Problem 1: A school district notes that students who are members of the school's orchestra tend to have higher GPAs than students who are not in the orchestra. They conclude that playing a musical instrument causes an increase in academic performance.

(a) Identify the study type.

(b) Explain why the district's conclusion is not justified. Identify a potential confounding variable and describe how it confounds the results.

Solution:

(a) This is an observational study because the researchers did not impose a treatment. They merely observed the students' existing orchestra membership and recorded their GPAs.

(b) Because this is an observational study, the district cannot conclude that playing an instrument causes an increase in GPA. An association was found, but it could be due to a confounding variable. A possible confounding variable is the level of student motivation or parental involvement. (Part 1: Link to Explanatory) It is plausible that highly motivated students or those with highly involved parents are more likely to join the orchestra. (Part 2: Link to Response) It is also plausible that these same students (highly motivated or with involved parents) are more likely to study hard and achieve a high GPA, regardless of their musical activities. Therefore, we cannot tell whether the higher GPAs are due to playing an instrument or due to the underlying motivation and support structure of the students.

Problem 2: A pharmaceutical company wants to test a new drug designed to reduce blood pressure. They recruit 120 volunteers who suffer from high blood pressure. They plan to give one group the new drug and a second group a visually identical pill that contains no active ingredient. After 30 days, they will measure each volunteer's blood pressure.

Identify the key components of this experiment.

Solution:

  • Experimental Units: The experimental units are the 120 volunteers with high blood pressure.

  • Explanatory Variable: The explanatory variable is the type of drug administered.

  • Treatments: There are two treatments: (1) the new drug, and (2) the placebo (the pill with no active ingredient).
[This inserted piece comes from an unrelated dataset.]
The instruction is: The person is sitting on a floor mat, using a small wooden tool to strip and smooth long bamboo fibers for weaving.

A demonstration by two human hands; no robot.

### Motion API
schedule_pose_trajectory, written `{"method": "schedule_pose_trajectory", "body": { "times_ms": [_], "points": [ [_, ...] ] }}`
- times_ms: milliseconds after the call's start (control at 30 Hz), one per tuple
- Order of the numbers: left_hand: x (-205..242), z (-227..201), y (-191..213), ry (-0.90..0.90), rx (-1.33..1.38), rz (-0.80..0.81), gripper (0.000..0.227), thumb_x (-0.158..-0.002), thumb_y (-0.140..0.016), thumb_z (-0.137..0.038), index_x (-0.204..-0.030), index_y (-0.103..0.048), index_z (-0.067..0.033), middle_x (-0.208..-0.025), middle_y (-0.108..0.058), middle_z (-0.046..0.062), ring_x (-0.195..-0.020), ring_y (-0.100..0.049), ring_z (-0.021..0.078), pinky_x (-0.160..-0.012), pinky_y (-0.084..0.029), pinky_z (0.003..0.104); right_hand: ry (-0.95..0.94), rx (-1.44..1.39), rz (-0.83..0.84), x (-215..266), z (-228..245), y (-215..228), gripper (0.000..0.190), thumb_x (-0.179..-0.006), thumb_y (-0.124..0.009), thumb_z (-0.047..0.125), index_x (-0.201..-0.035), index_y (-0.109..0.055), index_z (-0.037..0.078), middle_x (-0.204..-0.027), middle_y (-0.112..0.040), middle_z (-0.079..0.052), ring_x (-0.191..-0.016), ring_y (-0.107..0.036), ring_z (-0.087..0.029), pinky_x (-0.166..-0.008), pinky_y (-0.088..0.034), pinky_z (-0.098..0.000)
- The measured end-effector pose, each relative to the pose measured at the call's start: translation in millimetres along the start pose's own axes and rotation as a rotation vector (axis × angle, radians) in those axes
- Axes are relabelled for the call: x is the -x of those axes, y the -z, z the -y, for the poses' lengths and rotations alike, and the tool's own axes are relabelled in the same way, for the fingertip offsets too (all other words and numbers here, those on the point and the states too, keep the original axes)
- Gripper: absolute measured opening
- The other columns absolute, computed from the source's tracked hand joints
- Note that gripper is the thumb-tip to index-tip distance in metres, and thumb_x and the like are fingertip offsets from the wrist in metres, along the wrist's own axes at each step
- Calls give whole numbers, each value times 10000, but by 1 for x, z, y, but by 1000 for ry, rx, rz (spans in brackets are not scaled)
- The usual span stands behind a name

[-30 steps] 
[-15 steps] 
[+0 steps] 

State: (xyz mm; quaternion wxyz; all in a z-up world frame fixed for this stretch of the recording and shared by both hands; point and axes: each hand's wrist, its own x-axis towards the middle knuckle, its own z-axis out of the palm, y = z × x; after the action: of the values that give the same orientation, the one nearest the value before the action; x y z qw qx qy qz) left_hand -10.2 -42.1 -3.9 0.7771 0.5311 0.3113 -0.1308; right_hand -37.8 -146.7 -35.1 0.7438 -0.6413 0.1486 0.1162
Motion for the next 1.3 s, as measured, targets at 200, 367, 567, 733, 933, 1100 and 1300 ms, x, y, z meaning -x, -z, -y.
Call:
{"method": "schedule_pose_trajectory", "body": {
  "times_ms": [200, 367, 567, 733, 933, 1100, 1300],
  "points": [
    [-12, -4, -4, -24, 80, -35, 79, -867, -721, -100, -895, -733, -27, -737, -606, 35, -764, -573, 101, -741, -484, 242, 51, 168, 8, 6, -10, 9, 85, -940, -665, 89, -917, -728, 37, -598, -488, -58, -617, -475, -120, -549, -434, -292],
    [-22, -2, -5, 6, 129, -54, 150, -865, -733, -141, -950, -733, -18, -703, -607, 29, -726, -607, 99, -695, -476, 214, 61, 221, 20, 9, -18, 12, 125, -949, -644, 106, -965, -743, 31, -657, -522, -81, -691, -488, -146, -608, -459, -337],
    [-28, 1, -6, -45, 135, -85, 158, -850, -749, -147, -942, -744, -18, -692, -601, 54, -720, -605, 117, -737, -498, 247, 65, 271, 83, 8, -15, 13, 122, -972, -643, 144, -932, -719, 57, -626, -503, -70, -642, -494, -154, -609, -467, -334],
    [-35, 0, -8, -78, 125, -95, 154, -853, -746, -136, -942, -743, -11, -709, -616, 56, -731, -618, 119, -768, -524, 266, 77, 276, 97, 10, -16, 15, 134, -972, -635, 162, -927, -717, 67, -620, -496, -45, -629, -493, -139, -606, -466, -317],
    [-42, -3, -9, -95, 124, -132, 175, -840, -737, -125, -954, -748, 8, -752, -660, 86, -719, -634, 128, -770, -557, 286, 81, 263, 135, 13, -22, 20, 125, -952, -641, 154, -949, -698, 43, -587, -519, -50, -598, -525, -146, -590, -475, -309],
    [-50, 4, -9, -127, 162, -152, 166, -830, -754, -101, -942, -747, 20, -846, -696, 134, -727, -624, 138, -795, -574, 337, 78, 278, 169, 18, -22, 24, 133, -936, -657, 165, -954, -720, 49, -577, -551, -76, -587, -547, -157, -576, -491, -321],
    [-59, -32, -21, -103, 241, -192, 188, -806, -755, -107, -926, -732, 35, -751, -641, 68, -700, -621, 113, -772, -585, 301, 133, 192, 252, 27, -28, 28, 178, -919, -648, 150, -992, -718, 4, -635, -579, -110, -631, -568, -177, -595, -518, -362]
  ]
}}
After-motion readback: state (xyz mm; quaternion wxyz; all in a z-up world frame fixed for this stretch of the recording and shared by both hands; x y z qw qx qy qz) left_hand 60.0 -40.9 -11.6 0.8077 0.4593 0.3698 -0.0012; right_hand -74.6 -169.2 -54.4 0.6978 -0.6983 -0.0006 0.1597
  • Response Variable: The response variable is the change in blood pressure for each volunteer, measured after the 30-day period. This change will be compared between the two treatment groups.

Common Mistakes to Avoid

  • Confusing Association with Causation: This is the single most important mistake to avoid. Never state that an observational study proves a cause-and-effect relationship. Use phrases like "is associated with," "is linked to," or "is correlated with," but not "causes."

  • Vague Description of Confounding: It is not enough to simply name a confounding variable (e.g., "lifestyle"). You must complete the two-part explanation: describe how the variable is plausibly linked to both the explanatory variable and the response variable, as shown in the FRQ template.

  • Mixing Up Explanatory and Response Variables: Double-check which variable is being manipulated (explanatory) and which is the outcome being measured (response). A good way to check is to say the sentence: "We are studying the effect of the [explanatory variable] on the [response variable]."

  • Confusing the Explanatory Variable with the Treatments: The explanatory variable is the general factor (e.g., "fertilizer type"), while the treatments are the specific levels or versions being tested (e.g., "Fertilizer A," "Fertilizer B," and "Control Group/No Fertilizer"). Be specific when listing treatments.